Legal memos written in 2005 suggest the CIA had reached precisely the opposite conclusion -- that waterboarding and other harsh interrogations should involve personnel from the CIA's Office of Medical Services, including its physicians.

A recently declassified Justice Department memo discussed the involvement the OMS eventually had in supporting interrogations. That memo, quoting still-classified OMS guidelines from December 2004, said that the "use of the waterboard requires the presence of a physician." Another memo said that OMS doctors and psychologists had been consulted about the effects of using several techniques together, such as "when an insult slap is simultaneously combined with water dousing or a kneeling stress position, or when wall standing is simultaneously combined with an abdominal slap and water dousing" and concluded they would not cause severe pain.

Medical personnel were also given the responsibility of monitoring the interrogations for safety. "Should it appear at any time that Abu Zubaydah is experiencing severe pain or suffering, the medical personnel on hand will stop the use of any technique," Bybee's 2002 memo said.

It is unclear whether the "medical personnel" designated to monitor Abu Zubaydah's interrogation included M.D.s. "There is no role for physicians in those practices," Dr.
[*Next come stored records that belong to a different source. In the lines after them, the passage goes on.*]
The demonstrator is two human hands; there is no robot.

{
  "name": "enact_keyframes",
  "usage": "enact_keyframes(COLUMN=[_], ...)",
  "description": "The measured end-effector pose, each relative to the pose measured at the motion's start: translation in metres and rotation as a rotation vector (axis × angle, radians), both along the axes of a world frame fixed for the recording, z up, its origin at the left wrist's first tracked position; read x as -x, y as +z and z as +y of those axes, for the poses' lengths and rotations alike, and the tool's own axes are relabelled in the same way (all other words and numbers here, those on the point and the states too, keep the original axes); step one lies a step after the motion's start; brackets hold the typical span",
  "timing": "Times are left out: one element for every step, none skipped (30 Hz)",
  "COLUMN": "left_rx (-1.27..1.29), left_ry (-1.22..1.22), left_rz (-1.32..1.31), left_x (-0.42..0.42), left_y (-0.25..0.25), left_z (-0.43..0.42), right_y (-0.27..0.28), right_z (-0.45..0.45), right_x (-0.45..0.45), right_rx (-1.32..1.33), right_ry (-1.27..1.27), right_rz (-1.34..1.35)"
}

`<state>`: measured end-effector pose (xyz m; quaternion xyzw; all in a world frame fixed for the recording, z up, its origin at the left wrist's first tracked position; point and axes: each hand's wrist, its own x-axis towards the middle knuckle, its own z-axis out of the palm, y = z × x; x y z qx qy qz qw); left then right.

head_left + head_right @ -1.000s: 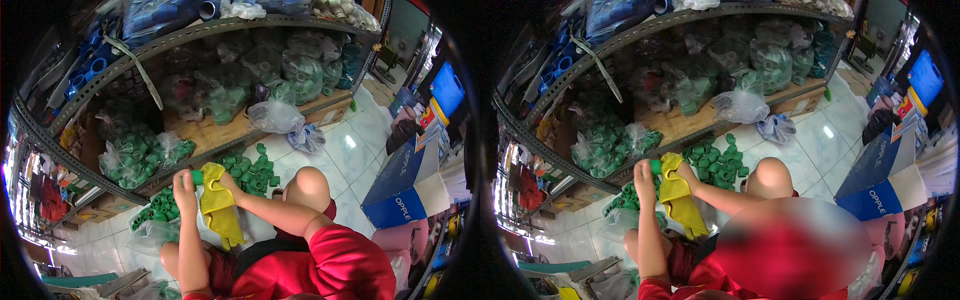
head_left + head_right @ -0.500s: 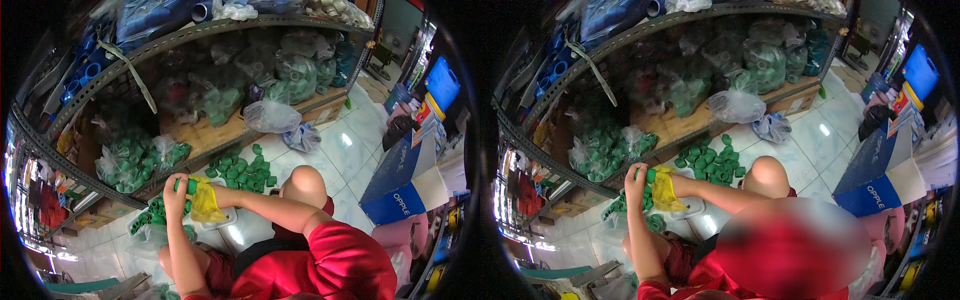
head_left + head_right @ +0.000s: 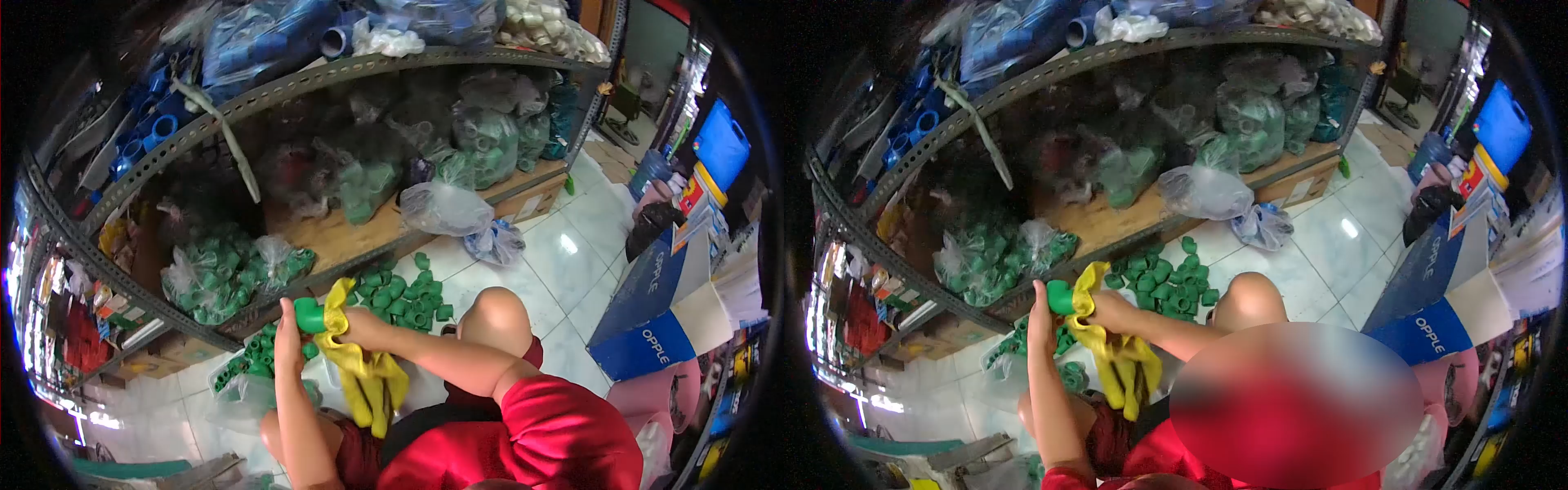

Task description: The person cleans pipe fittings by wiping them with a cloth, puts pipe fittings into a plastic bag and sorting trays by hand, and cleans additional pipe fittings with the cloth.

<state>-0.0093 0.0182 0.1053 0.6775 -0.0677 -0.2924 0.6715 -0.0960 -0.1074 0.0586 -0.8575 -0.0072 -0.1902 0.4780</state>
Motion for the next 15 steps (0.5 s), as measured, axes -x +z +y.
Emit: enact_keyframes(left_rx=[-0.047, -0.203, -0.057, 0.025, 0.031, 0.144, 0.173, 0.224, 0.197, 0.246, 0.298, 0.295, 0.35, 0.403, 0.395], left_ry=[-0.071, -0.032, -0.035, 0.013, 0.016, -0.05, -0.092, -0.141, -0.241, -0.265, -0.292, -0.279, -0.288, -0.294, -0.276], left_rz=[-0.058, -0.176, -0.279, -0.193, -0.214, -0.287, -0.306, -0.397, -0.405, -0.405, -0.401, -0.397, -0.403, -0.41, -0.412], left_x=[-0.003, 0.001, -0.012, -0.006, 0.0, -0.004, -0.004, -0.002, 0.0, -0.001, -0.002, -0.002, -0.002, -0.003, -0.006], left_y=[0.001, 0.001, -0.029, -0.024, -0.017, -0.024, -0.022, -0.013, 0.004, 0.004, 0.002, 0.001, 0.0, 0.0, -0.001], left_z=[0.003, 0.001, 0.001, -0.003, -0.005, -0.006, -0.007, -0.008, -0.007, -0.009, -0.01, -0.012, -0.012, -0.01, -0.007], right_y=[0.008, 0.014, 0.016, 0.012, 0.004, 0.002, 0.002, 0.007, 0.012, 0.004, 0.002, -0.002, -0.005, 0.013, 0.022], right_z=[-0.003, -0.001, 0.001, 0.002, 0.004, -0.001, -0.007, -0.01, -0.011, -0.011, -0.011, -0.012, -0.012, -0.007, -0.007], right_x=[0.002, 0.003, 0.002, 0.001, 0.0, -0.002, -0.006, -0.007, -0.008, -0.015, -0.015, -0.013, -0.012, -0.006, -0.004], right_rx=[0.125, 0.111, 0.098, -0.134, -0.371, -0.596, -0.817, -1.204, -1.59, -1.691, -1.692, -1.592, -1.491, -1.306, -1.309], right_ry=[0.02, 0.0, -0.013, 0.003, 0.017, 0.146, 0.269, 0.388, 0.494, 0.454, 0.462, 0.408, 0.358, 0.115, 0.13], right_rz=[0.096, 0.136, 0.177, 0.118, 0.073, 0.144, 0.215, 0.264, 0.31, 0.322, 0.334, 0.25, 0.171, 0.173, 0.186])
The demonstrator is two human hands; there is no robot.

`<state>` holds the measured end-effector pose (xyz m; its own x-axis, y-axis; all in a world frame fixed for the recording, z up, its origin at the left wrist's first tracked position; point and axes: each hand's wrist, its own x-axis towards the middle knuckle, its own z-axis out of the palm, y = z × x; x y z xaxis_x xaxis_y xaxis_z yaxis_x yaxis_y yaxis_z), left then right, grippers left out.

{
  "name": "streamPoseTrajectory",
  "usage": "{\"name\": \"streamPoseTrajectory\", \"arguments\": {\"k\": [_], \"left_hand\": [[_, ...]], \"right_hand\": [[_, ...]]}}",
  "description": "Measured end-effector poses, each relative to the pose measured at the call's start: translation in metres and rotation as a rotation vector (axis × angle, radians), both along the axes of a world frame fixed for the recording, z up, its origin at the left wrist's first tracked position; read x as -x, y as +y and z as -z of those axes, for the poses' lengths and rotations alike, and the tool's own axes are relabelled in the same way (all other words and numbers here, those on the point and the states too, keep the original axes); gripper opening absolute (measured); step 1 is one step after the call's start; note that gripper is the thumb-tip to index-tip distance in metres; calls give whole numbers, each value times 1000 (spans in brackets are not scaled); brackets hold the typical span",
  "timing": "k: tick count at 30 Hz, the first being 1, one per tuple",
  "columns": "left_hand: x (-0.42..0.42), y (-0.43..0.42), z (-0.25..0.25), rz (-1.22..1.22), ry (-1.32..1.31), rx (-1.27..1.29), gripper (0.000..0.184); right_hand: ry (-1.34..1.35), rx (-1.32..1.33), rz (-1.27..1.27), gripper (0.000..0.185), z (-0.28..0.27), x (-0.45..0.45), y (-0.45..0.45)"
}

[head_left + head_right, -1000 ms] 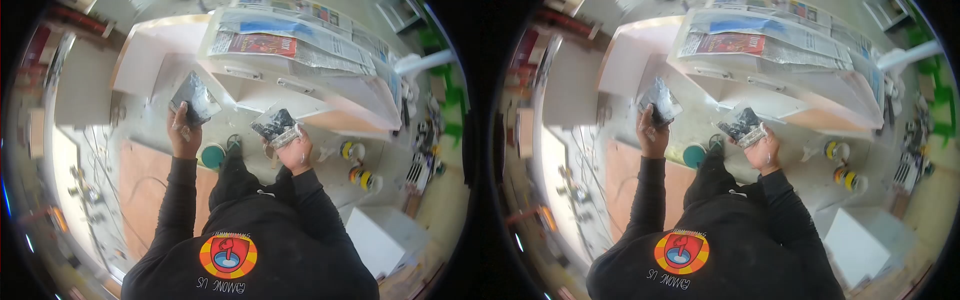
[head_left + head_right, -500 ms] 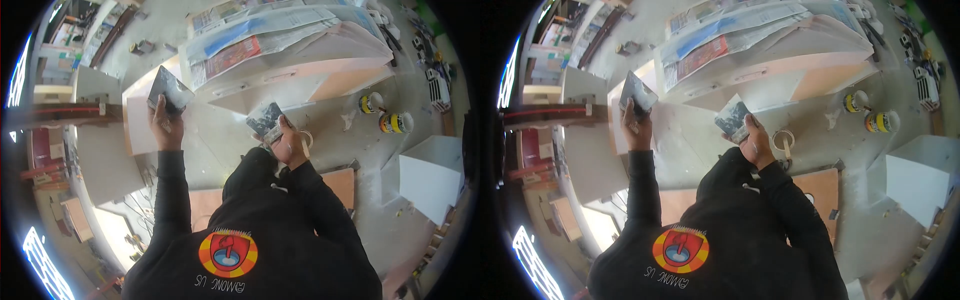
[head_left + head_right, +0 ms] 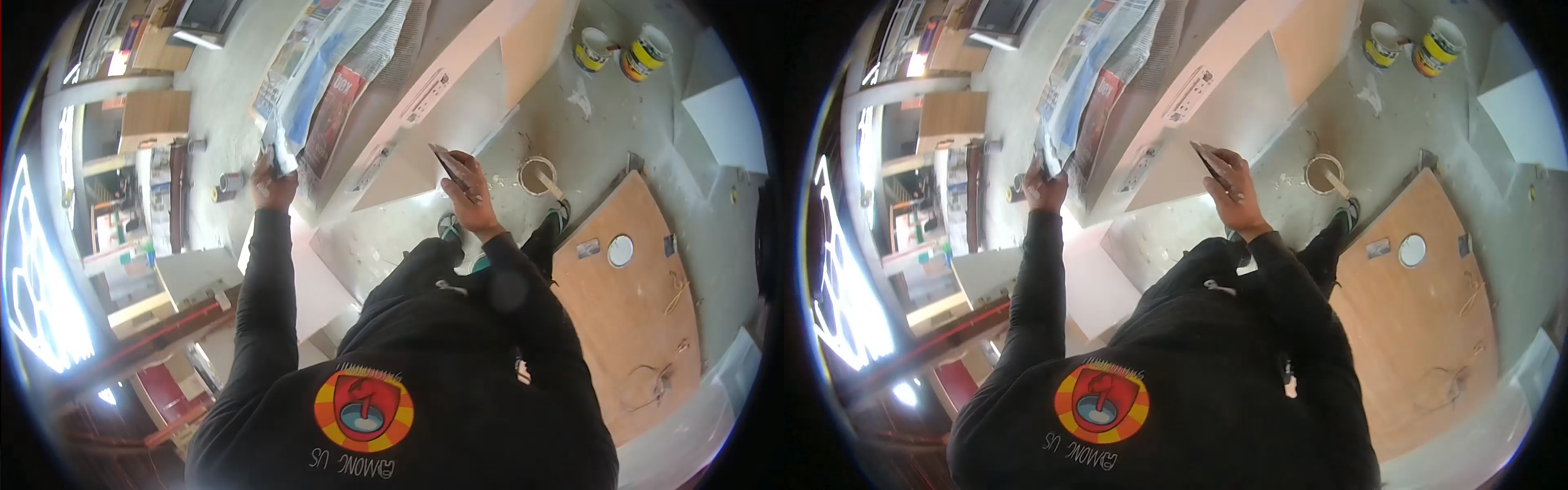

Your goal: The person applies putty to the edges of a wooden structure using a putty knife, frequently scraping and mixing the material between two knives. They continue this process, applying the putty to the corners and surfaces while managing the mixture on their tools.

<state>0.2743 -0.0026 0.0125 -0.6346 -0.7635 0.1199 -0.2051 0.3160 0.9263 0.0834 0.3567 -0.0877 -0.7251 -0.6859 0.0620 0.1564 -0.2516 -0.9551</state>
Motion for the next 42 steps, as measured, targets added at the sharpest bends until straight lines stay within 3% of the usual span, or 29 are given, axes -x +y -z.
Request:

Otmar Kloiber, secretary-general of the World Medical Association, told ProPublica. Kloiber said that physician involvement in interrogations increases the chances that questioning will devolve into abuse and torture. A physician's reassuring presence can give questioners a green light to escalate physical and mental pressure.

In a confidential International Committee of the Red Cross report made public by New York Review of Books contributor Mark Danner last month, Abu Zubaydah described to ICRC interviewers days of being waterboarded to the point he believed he would die, slammed into hard and flexible walls, and confined in a small box where one of his wounds reopened and began to bleed. It was only later, he said, that "eventually the torture was stopped by the intervention of the doctor."

The ICRC report also reveals that other detainees who spent time in the CIA's black sites perceived that some staff who treated them or monitored their interrogations were physicians.

The potential presence of physicians as opposed to other types of personnel raises crucial questions.

Numerous officials, both Republican and Democrat, have characterized waterboarding as torture. There is widespread agreement among doctors -- whether employed by the military, other government agencies, or not -- that ethical standards prohibit physicians from using medical knowledge or information about patients to support torture.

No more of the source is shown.